中国企業側が100万円を提供したとされる5人の衆院議員は、下地議員のほか、

  • 自民党 宮崎政久法務政務官(比例九州)
  • 岩屋毅前防衛相(大分3区)
  • 中村裕之元文部科学政務官(北海道4区)
  • 船橋利実氏(比例北海道)

このうち宮崎議員、船橋議員は容疑を否認しています。

 

一方で岩屋議員、中村議員は下記のように述べています。

当時、中国企業と組んで北海道留寿都村でカジノ事業を目論んでいた札幌市内の観光会社から、

中村議員に200万円の資金提供があり、そのうち100万円が中村議員を通じて岩屋議員に寄付された。

観光会社側からの資金は中国企業が用意したのでは?』

中村議員:適法な政治資金。中国企業のお金があった場合には返金する

岩屋議員:中国企業側から資金を受け取った事実は断じてない

と主張しています。

 

IRの今後

立憲民主、国民民主などの野党は7日午前、カジノを含む統合型リゾート施設(IR)事業を巡る汚職事件の真相やIR整備の課題点を洗い出し、20日召集予定の通常国会で安倍晋三首相らに見解を正す考えで「カジノ問題追及本部」の初会合を国会内で開きました。

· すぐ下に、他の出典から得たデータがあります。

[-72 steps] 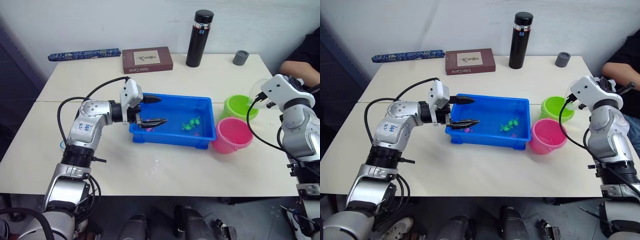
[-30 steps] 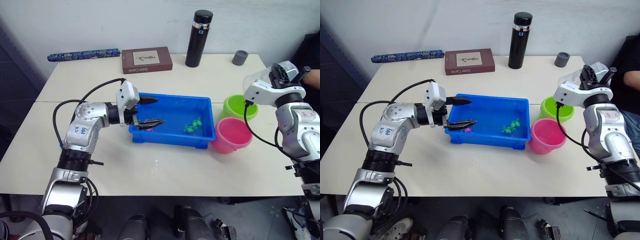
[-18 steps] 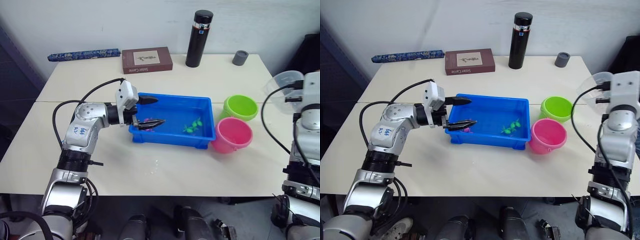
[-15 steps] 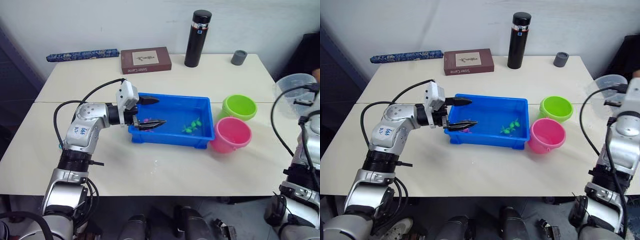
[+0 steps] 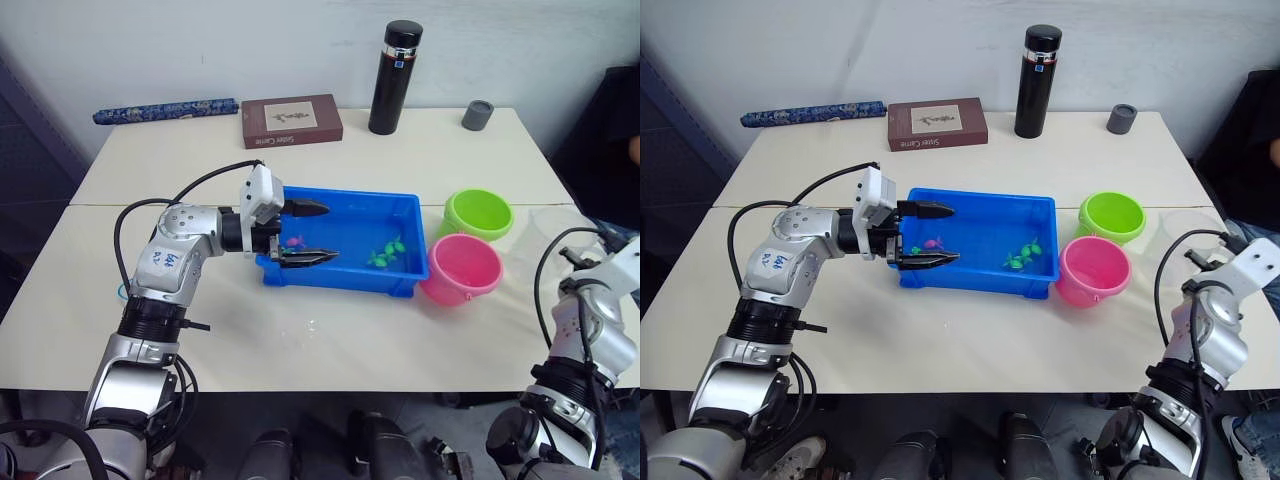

本部長を務める立民の大串博志幹事長代理は「事件の真相を見極めながら、IRは日本に必要ないという声を上げていきたい」と語りました。

 

汚職事件をきっかけに、国民や政治家の中でIRに対する見方が厳しくなっているのは事実です。

しかし、それでもIRを推進し、実現させたいという意見も見受けられます。

菅官房長官は汚職事件について、「捜査対象となっている中国企業はIRの実績もなく、現実的な話としてどうだったのかと首をかしげざるをえない。IR以前の問題ではないか」と指摘し、贈賄側の中国企業が、日本へ参入するのは現実的ではなかったという認識を示しました。

 

また、「IRの必要性は、これまで、さまざまな議論を積み重ねており、引き続き、できるだけ早期にIRの整備による効果が実現できるよう、しっかり準備を進めていきたい」と述べ、当初の予定どおりIRの整備を進めていく考えを強調しました。


汚職事件以来、IRに対する様々な意見が飛び交うようになりました。カジノ実現のために設置された「カジノ管理委員会」と、それを止める「カジノ問題追求本部」。IRは今後、どちらへ進んでいくのでしょう。